- [WORK TO COMPLETE]: Each line of the listing below, from the very first to the one that contains "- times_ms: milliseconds", is to be retyped exactly as it stands.

- [DATASET EXTRACT]:

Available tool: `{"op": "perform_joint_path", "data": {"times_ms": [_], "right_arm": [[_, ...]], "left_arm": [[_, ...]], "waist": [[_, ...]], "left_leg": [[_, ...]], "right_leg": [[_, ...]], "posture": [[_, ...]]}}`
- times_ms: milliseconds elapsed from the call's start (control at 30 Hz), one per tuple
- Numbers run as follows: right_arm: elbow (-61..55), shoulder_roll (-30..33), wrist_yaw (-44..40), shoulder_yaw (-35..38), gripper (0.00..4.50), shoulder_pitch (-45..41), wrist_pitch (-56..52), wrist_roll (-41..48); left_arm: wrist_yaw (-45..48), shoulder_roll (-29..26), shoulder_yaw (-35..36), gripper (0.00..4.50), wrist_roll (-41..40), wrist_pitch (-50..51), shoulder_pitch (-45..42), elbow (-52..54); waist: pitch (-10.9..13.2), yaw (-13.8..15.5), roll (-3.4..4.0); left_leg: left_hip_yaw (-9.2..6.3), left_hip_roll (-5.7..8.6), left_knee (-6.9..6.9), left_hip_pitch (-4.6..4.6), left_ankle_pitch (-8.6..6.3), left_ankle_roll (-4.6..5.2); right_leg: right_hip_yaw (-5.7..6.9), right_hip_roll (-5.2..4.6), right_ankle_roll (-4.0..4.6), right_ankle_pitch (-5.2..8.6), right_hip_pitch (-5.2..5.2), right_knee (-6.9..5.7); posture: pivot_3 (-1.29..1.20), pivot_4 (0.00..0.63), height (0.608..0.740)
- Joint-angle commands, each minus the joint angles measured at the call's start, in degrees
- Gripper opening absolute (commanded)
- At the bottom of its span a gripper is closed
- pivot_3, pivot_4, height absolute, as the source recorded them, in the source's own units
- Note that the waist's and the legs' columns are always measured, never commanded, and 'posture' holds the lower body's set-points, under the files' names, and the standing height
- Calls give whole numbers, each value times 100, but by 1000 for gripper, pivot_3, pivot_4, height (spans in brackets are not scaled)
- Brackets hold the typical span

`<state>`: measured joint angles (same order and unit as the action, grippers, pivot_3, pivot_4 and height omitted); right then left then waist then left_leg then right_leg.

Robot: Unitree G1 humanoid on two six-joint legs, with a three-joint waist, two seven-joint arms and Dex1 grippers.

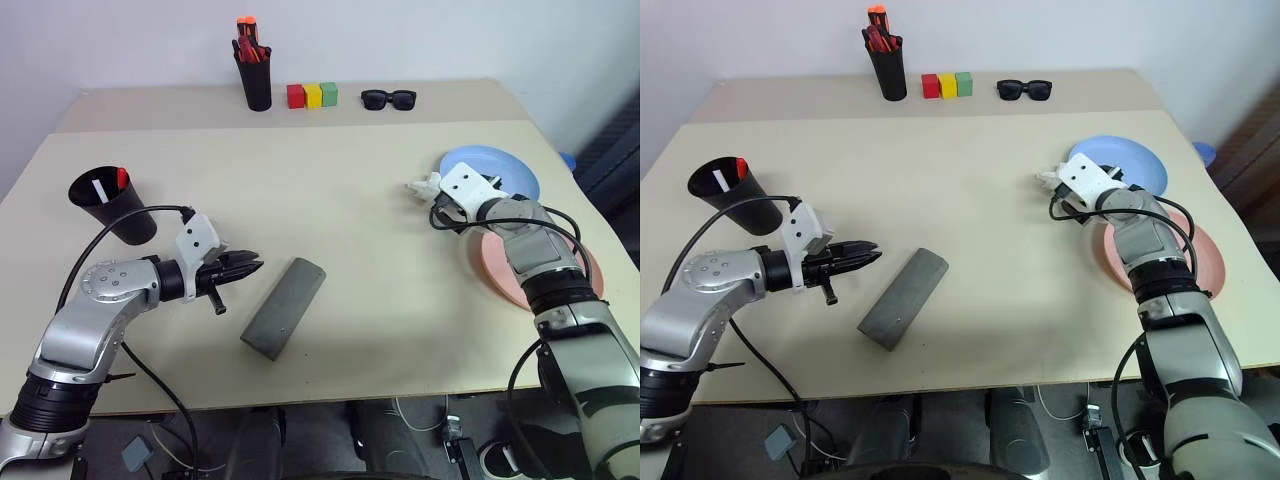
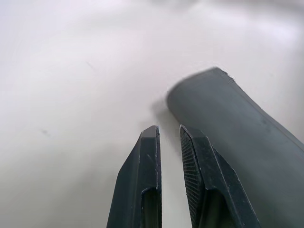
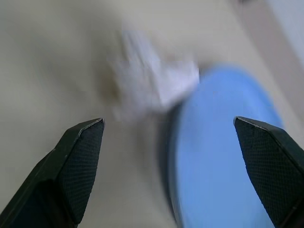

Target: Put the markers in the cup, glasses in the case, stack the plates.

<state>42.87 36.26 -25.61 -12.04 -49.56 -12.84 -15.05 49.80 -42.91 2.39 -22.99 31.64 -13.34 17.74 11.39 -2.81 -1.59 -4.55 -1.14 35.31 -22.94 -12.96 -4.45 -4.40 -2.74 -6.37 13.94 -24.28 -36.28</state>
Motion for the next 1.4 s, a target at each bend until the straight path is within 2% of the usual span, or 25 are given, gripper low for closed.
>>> {"op": "perform_joint_path", "data": {"times_ms": [33, 167, 267, 333, 533, 700, 867, 933, 1000, 1100, 1267, 1400], "right_arm": [[911, -9, 319, -36, 3643, -419, 490, -240], [1212, -16, 367, -34, 1556, -572, 775, -284], [825, 85, 337, 22, 41, -482, 867, -286], [335, 242, 362, 57, 41, -326, 926, -351], [-2595, 1075, -508, 831, 41, 946, 281, 196], [-5139, 2104, -1789, 2108, 41, 3119, -812, 897], [-6291, 2494, -2577, 3059, 41, 4780, -1587, 1273], [-6558, 2528, -2763, 3134, 734, 5055, -1734, 1422], [-6621, 2468, -2660, 2958, 1495, 4922, -1738, 1414], [-6360, 2175, -2221, 2363, 3020, 4204, -1455, 1211], [-5041, 920, -1416, 1288, 3020, 2645, -1197, 953], [-2621, -16, -409, 731, 3020, 1303, -490, 439]], "left_arm": [[-201, 139, 268, 632, -53, -168, 7, 94], [-443, 434, 490, 632, -298, -121, 15, 228], [-565, 541, 497, 632, -283, -108, 34, 267], [-683, 603, 451, 632, -202, -170, 25, 230], [-936, 848, 336, 632, -2, -359, -203, -163], [-767, 982, 94, 632, 111, -617, -475, -582], [-526, 1011, -181, 632, 242, -811, -697, -921], [-461, 1052, -229, 632, 245, -873, -797, -1038], [-434, 1084, -264, 632, 279, -904, -878, -1125], [-424, 1104, -276, 632, 311, -947, -917, -1167], [-551, 1077, -150, 632, 313, -927, -711, -961], [-742, 1022, 66, 632, 249, -827, -442, -631]], "waist": [[0, -26, 1], [0, -59, 1], [1, -98, 3], [4, -111, 7], [6, -42, 14], [3, 128, 17], [-4, 160, 32], [-6, 109, 35], [-6, 46, 35], [-6, -38, 35], [-8, -121, 30], [-4, -113, 36]], "left_leg": [[1, 0, 0, 1, 0, 0], [-1, 0, 0, 0, 0, 0], [-1, 0, 1, 0, 0, 0], [-1, 0, 1, 1, 0, 0], [-8, 1, 1, 0, 0, 0], [-13, 3, 6, -7, -1, 1], [-5, 5, 39, -11, -5, 8], [-2, 4, 54, -3, -5, 9], [-1, 4, 73, -1, -6, 10], [10, 4, 76, 53, -8, 12], [5, -2, 64, 60, -11, 16], [7, 1, 65, 49, -12, 19]], "right_leg": [[-1, 0, 0, 0, 0, -1], [0, 1, -1, 0, 0, -2], [-1, 1, -5, -3, 0, -4], [-1, 1, -6, -3, 0, -5], [2, 2, -7, -3, 0, -8], [7, 1, -11, -1, 4, -5], [0, 1, -7, 2, 9, -4], [-2, 3, 4, 6, 21, -4], [-2, 3, 7, 5, 34, -6], [-11, 1, -7, 8, 84, 4], [-10, 7, 11, -2, 88, 4], [-12, 3, -1, -7, 82, 6]], "posture": [[0, 150, 740], [0, 150, 740], [0, 150, 740], [0, 150, 740], [0, 150, 740], [0, 150, 740], [0, 150, 740], [0, 150, 740], [0, 150, 740], [0, 150, 740], [0, 150, 740], [0, 150, 740]]}}
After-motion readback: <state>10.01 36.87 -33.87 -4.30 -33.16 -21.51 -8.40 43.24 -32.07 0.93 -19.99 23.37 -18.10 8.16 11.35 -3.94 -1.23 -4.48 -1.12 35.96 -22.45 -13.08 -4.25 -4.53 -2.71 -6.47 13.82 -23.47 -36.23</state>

- [WRITTEN ANSWER]:
Available tool: `{"op": "perform_joint_path", "data": {"times_ms": [_], "right_arm": [[_, ...]], "left_arm": [[_, ...]], "waist": [[_, ...]], "left_leg": [[_, ...]], "right_leg": [[_, ...]], "posture": [[_, ...]]}}`
- times_ms: milliseconds elapsed from the call's start (control at 30 Hz), one per tuple

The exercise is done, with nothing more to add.